La Havane Cuba. – Les plaintes dues à l’augmentation et à l’accumulation de patients atteints de COVID-19 à l’hôpital universitaire général « Roberto Rodríguez Fernández », à Morón, dans la province de Ciego de Ávila, continuent d’augmenter.
Une vidéo fournie par un patient atteint de coronavirus, qui a demandé des conditions d’anonymat à CubaNet par crainte de représailles, montre les patients allongés avec des sérums dans des chaises d’attente d’hôpital, où il n’y a pas de lits disponibles pour les soigner.
L’auteur de la vidéo a commencé avec des symptômes de COVID-19 le 1er juillet et à partir de cette date, elle a passé quatre jours à l’hôpital « à dormir sur des sièges durs ». La seule chose que les médecins ont faite, dit-il, a été de lui donner des sérums car « il n’y avait même pas de duralgine pour la fièvre ».
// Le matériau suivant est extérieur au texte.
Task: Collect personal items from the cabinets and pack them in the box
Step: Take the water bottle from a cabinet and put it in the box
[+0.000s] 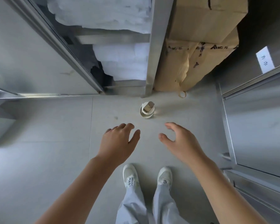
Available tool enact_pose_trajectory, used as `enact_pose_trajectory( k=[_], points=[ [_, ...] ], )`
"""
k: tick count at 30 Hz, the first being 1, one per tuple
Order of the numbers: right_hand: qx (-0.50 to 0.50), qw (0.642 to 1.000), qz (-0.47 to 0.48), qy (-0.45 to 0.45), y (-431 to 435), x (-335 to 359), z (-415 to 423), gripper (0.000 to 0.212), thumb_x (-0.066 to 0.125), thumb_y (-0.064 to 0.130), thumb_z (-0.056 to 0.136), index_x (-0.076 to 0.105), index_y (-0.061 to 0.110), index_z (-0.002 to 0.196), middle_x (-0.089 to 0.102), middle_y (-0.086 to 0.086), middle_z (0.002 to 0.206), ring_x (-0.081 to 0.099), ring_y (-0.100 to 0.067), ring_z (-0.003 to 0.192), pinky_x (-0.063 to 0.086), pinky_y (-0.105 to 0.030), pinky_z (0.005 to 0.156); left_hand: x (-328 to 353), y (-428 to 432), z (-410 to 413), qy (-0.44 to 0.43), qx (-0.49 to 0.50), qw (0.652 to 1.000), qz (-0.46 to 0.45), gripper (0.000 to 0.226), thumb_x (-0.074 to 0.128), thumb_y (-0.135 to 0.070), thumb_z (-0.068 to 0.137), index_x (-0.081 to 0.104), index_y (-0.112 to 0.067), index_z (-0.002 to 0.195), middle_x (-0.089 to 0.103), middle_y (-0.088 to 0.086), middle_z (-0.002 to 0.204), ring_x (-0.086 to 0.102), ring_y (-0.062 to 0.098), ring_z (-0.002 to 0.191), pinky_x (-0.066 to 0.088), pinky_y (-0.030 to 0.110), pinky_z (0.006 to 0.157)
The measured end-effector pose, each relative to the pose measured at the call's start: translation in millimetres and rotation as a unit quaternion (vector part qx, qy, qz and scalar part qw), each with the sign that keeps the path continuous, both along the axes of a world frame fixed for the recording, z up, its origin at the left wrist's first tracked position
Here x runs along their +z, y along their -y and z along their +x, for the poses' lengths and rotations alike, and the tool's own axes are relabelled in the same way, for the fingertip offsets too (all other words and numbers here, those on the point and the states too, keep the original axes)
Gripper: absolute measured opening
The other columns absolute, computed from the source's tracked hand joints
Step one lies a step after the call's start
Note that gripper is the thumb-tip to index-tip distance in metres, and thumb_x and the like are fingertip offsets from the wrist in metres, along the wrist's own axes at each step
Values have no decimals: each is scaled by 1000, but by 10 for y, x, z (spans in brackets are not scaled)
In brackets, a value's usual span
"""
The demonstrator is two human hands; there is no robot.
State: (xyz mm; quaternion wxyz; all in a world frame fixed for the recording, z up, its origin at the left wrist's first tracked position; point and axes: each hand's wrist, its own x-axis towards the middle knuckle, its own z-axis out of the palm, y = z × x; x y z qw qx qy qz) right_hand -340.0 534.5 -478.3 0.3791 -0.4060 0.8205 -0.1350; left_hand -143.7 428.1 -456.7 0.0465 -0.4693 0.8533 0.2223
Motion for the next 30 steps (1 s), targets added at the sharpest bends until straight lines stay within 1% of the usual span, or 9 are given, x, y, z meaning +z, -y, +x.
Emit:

«Le 1er jour, j’ai commencé avec de la fièvre, des maux de tête et des vomissements et ils m’ont emmené faire le test à la polyclinique du Sud, où ils effectuent la PCR et le test rapide. Ce dernier me donne du positif ; Ils m’ont laissé un bon moment sur une civière parce que je ne pouvais même pas gérer mon âme et plus tard, ils m’ont emmené dans un bus jusqu’à l’hôpital », raconte-t-il.
Malgré des pathologies à risque telles que l’hypertension, les maladies cardiaques, l’hyperthyroïdie et la gastrite chronique, au quatrième jour de séjour à l’hôpital dans un siège de salle d’attente, en attendant de meilleurs soins, la patiente a décidé de prendre un risque et d’entrer chez elle.
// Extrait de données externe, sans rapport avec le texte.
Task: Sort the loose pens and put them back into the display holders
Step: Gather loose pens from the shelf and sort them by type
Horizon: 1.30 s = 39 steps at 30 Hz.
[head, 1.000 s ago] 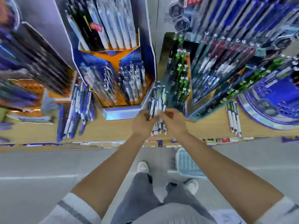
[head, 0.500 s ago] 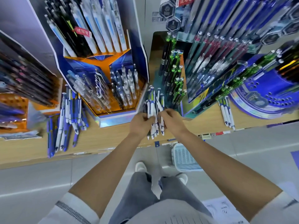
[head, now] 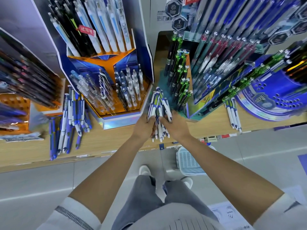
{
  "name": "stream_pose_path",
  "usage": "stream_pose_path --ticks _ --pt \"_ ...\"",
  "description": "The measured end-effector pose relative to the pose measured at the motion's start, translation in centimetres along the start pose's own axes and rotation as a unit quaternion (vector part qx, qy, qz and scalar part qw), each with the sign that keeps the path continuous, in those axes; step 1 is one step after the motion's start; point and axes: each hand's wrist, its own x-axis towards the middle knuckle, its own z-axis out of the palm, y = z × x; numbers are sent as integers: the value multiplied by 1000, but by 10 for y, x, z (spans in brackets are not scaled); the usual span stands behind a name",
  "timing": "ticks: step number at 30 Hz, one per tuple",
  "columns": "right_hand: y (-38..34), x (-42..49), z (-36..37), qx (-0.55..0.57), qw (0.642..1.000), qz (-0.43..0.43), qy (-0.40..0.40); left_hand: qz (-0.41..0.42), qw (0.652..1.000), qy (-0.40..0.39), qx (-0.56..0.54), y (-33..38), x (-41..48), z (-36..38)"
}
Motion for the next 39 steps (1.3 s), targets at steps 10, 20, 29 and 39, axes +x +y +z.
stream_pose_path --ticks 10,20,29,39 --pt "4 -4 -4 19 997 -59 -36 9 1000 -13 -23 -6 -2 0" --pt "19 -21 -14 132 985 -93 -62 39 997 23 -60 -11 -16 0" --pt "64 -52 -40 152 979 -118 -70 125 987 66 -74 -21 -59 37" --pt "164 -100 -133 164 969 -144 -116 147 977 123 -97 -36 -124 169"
« Je n’en pouvais plus et j’ai dit à un médecin que j’allais y aller ; Elle a répondu que si je le faisais, je devais signer un papier pour elle parce que c’était ma responsabilité. Je lui ai dit que la responsabilité était la sienne parce que j’étais allongé là depuis quatre jours et personne ne se souciait de moi. J’ai attendu qu’il fasse nuit pour sortir et je suis rentré chez moi », a-t-il déclaré.
Malgré le fait que la femme connaissait les conséquences (qui pourraient être fatales) de faire face au virus à domicile, symptomatiques, elle a dit qu’elle préférait prendre des risques car « la situation à l’hôpital est chaotique ».
« Beaucoup de gens qui dormaient sur les sièges depuis plus de jours que moi et qui ne se sentaient pas bien sont rentrés chez eux. Certains se sont jetés dehors avec des serviettes parce qu’ils ne voulaient pas être à l’intérieur et c’est alors que le directeur (de l’établissement médical) a commencé à envoyer certains patients dans des centres d’isolement en raison de l’effondrement de l’hôpital ».
Hôpital général d’enseignement « Roberto Rodríguez Fernández », Morón (Photo : avec l’aimable autorisation)
Malgré le fait qu’une équipe de médecins et de spécialistes de l’hôpital naval « Luis Díaz Soto », à La Havane, soit arrivée fin juin à « Roberto Rodríguez », à Morón, pour renforcer la prise en charge des patients infectés par le COVID-19, l’effondrement des services de santé à l’hôpital n’a pu être évité.
A cette même date, Omar Ortega, un infirmier de l’hôpital récemment arrêté, a dénoncé et alerté via un Facebook direct de l’effondrement imminent du centre médical tout en montrant des patients endormis sur des chaises et des bancs.
Cependant, le régime cubain refuse non seulement de reconnaître la débâcle dans les hôpitaux et les centres d’isolement des patients infectés par le coronavirus, mais il cache également les véritables données des infectés et décédés par le virus, masquant ces derniers d’autres maladies, d’après un indépendant. médias et sources.